CORNWALL, Ontario – Cornwall Chef Ryan Beauvais placed second in the under 26 category in the recent Copper Skillet competition that took place in April in Philadelphia, Pennsylvania.
Beauvais said that he got inspired to be a chef back when he was in high school at St. Joseph’s Catholic Secondary School.
“In Grade 11 I had to take a class, I couldn’t take a spare,” he said. “I took a cooking class and found it easy.

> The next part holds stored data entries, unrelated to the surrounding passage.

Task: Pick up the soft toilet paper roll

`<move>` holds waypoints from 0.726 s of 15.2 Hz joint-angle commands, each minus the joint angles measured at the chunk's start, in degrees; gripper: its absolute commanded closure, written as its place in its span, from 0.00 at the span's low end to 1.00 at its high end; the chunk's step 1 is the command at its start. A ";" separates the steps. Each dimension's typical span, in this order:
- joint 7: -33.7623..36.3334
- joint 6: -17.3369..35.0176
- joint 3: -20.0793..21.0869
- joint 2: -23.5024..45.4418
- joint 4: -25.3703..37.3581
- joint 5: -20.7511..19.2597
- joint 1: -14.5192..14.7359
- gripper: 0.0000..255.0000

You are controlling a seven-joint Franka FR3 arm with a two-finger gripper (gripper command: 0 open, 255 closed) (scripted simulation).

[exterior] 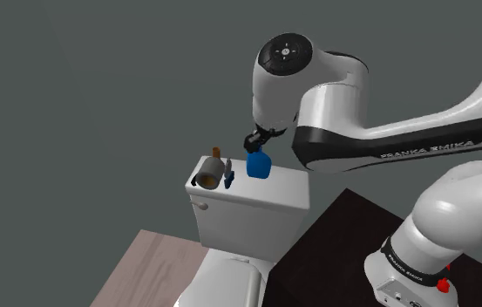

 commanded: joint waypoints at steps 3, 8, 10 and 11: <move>15.92 3.38 14.83 7.56 2.40 -10.13 -11.26 0.00; 38.07 -1.67 48.59 19.88 10.57 -28.68 -42.07 0.00; 41.45 -1.00 66.65 15.67 14.01 -28.91 -60.18 0.00; 40.68 1.46 69.21 9.71 15.48 -25.27 -63.24 0.00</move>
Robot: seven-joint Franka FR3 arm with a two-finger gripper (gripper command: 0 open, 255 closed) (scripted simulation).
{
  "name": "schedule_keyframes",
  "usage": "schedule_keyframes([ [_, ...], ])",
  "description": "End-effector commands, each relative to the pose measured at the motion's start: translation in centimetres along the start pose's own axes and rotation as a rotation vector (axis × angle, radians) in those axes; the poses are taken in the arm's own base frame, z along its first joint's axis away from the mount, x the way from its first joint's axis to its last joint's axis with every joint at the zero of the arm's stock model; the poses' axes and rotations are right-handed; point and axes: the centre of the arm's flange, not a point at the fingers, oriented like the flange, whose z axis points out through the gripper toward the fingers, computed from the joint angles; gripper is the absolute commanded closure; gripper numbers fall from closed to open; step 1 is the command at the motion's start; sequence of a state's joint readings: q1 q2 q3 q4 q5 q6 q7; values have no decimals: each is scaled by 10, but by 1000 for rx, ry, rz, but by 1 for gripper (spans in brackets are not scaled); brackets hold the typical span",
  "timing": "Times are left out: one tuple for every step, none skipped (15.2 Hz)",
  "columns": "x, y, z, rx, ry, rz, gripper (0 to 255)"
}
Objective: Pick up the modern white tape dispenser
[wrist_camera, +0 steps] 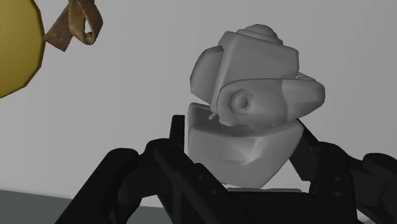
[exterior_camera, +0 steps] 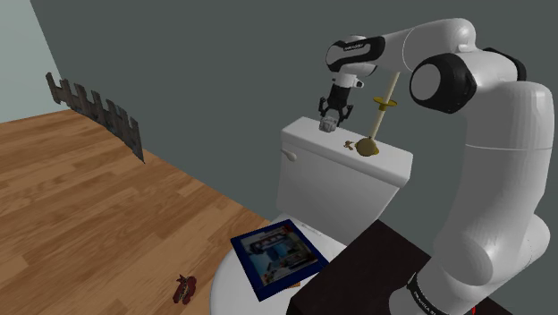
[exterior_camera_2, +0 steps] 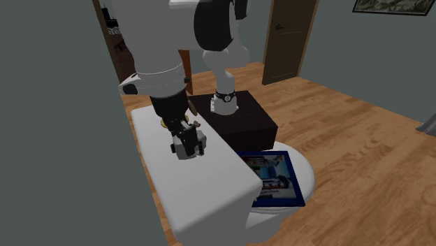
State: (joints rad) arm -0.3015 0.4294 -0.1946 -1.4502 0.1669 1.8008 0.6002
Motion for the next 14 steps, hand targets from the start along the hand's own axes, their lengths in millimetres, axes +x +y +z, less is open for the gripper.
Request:
schedule_keyframes([
  [-1,-1,-9,0,0,0,255],
  [-2,-1,-15,0,0,0,255],
  [-2,-1,-20,0,0,0,255],
  [-3,-1,-25,0,0,0,255],
  [-3,-2,-30,0,0,0,255],
  [-4,-2,-36,0,0,0,255],
  [-4,-2,-41,0,0,0,255],
  [-5,-2,-46,0,0,0,255],
  [-5,-2,-51,0,0,0,255],
  [-6,-2,-57,0,0,0,255],
  [-7,-2,-62,0,0,0,255],
  [-7,-2,-67,0,0,0,255],
  [-7,-2,-68,0,0,0,255],
  [-7,-2,-68,0,0,0,255],
])
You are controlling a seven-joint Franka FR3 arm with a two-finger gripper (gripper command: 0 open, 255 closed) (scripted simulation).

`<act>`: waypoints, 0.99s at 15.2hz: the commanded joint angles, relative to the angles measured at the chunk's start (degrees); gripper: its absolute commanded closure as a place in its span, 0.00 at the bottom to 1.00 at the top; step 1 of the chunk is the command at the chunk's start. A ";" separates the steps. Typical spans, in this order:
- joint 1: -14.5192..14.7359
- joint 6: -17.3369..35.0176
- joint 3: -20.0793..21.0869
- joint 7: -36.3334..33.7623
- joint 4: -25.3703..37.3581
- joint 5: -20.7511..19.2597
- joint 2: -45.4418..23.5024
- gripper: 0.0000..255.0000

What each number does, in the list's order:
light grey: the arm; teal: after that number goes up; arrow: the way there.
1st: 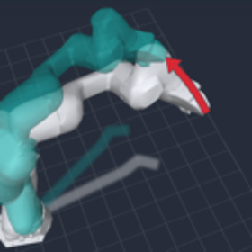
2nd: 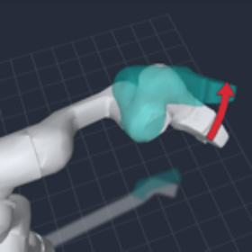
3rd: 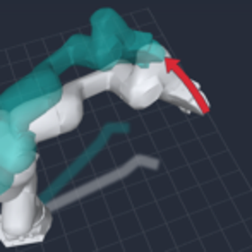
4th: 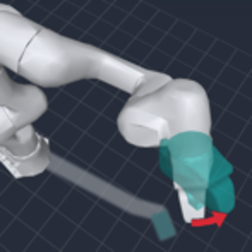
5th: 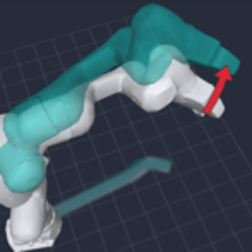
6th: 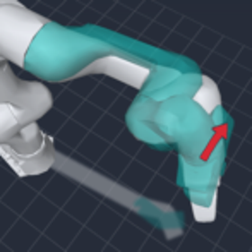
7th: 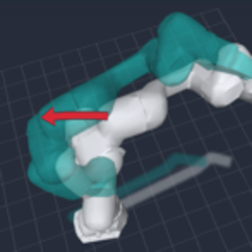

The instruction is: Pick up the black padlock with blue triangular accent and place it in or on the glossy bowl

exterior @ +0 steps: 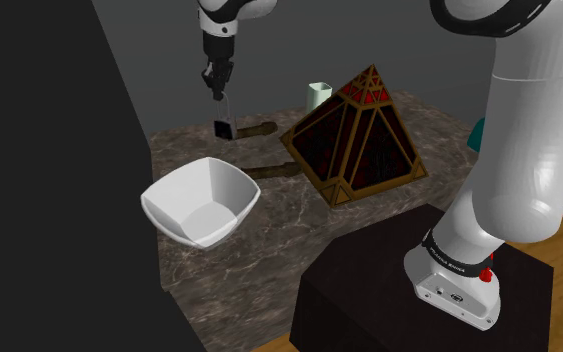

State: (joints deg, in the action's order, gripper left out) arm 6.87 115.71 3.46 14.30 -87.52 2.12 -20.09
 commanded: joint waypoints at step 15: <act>0.13 -12.32 0.04 -0.62 12.40 -0.20 -0.09 1.00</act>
State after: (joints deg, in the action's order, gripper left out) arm 6.98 104.31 3.49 13.73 -76.15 1.95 -20.06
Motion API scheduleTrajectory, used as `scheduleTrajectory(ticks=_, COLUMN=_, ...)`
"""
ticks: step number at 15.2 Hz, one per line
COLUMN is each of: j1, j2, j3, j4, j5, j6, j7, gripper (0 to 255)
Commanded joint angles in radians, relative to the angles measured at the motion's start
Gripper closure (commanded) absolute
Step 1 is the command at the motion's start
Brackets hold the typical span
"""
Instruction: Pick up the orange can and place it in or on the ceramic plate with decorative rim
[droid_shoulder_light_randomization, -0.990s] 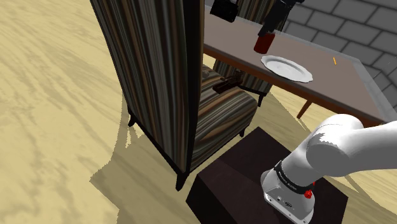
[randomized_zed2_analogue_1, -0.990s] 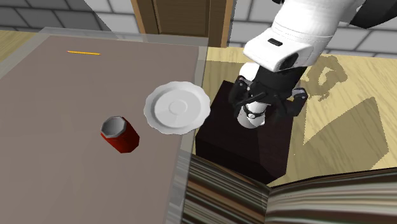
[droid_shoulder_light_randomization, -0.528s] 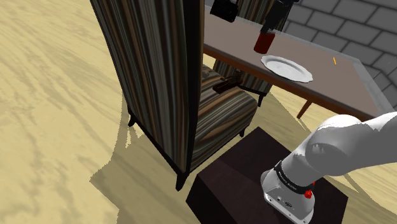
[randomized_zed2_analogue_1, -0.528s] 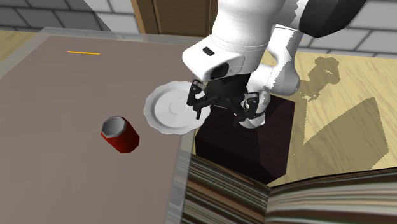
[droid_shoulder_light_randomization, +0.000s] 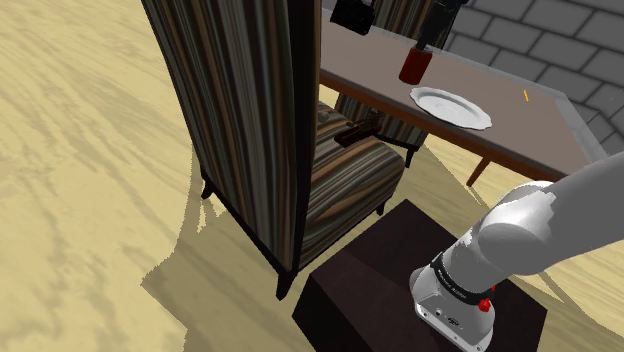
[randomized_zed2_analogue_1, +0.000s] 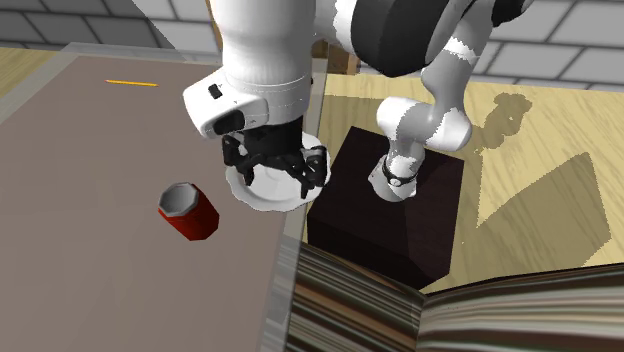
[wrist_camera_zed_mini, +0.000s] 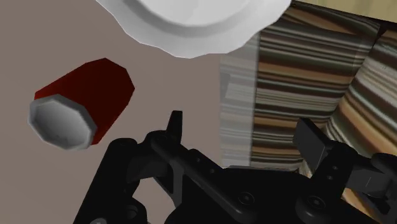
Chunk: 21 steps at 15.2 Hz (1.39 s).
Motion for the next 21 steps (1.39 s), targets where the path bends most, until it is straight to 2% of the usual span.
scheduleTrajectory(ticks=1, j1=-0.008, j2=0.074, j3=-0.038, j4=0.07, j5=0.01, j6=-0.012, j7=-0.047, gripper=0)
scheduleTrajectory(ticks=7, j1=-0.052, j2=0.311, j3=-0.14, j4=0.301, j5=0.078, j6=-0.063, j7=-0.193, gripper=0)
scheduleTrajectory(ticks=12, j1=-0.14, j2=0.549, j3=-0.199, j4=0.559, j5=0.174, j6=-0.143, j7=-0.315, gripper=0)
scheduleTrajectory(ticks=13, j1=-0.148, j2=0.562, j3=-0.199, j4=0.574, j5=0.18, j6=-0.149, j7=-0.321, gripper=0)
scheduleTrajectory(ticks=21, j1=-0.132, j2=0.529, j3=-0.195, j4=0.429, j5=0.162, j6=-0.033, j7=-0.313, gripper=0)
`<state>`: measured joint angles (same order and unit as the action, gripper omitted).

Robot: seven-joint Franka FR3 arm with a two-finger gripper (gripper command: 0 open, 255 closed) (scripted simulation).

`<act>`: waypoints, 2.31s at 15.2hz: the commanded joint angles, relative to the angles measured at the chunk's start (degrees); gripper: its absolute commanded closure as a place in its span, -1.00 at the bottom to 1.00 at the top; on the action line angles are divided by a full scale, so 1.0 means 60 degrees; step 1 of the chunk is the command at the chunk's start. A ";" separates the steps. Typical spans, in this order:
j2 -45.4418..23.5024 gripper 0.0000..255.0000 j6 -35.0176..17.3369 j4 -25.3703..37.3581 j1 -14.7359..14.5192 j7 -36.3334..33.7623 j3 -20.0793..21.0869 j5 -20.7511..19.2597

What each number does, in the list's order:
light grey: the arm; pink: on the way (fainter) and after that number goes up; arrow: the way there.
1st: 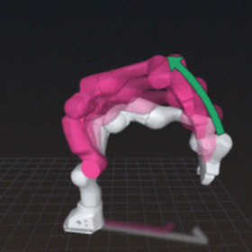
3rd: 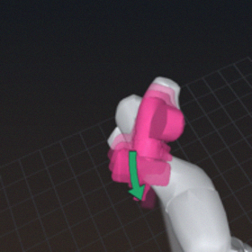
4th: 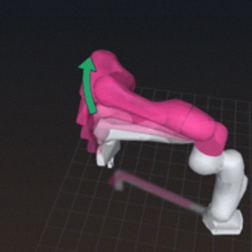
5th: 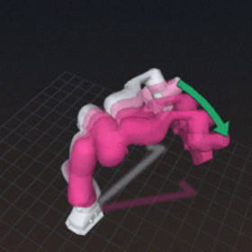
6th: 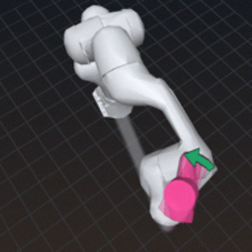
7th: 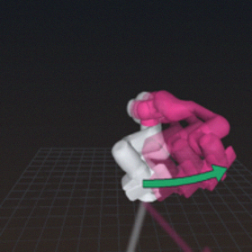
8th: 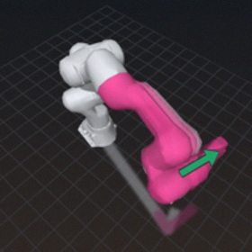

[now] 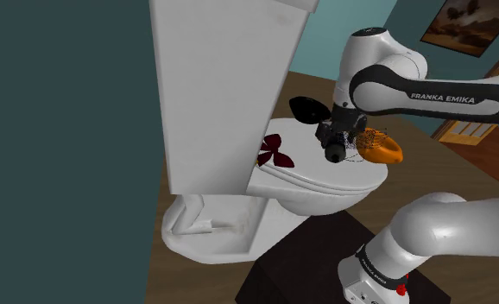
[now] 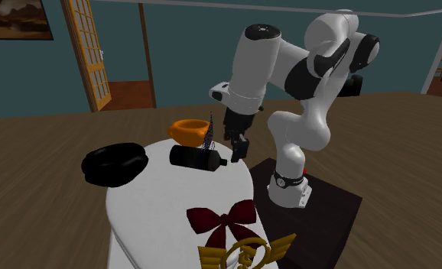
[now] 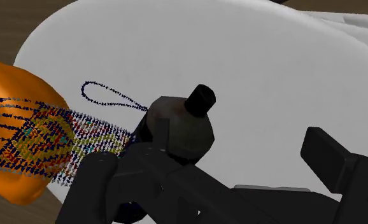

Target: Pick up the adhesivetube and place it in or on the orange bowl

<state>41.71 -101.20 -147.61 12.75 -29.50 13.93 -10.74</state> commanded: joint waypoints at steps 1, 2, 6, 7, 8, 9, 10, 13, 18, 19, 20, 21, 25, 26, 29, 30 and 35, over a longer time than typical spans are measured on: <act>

I actually learned a lot in that class.”
Beauvais, 20, has been cooking professionally for three years and has said that he has learned a lot about cooking from mentors like Chef Luc McCabe of the NAV Centre.
This year’s Copper Skillet competition took place at the Franklin Institute in Philadelphia.
The Copper Skillet competition is held by the International Association of Conference Centres (IACC). Competing chefs are challenged to create a meal from three potential proteins, with other ingredients coming from a mystery basket.
The mystery basket levels the playing field as all chefs do not know what to expect.
For the entry which won Beauvais second place, he made a pan seared duck breast with a wine reduction and pan seared tomatoes.
Beauvais hopes to compete again in the future. He plans to move soon to Kingston where he will be working at the Delta Hotel.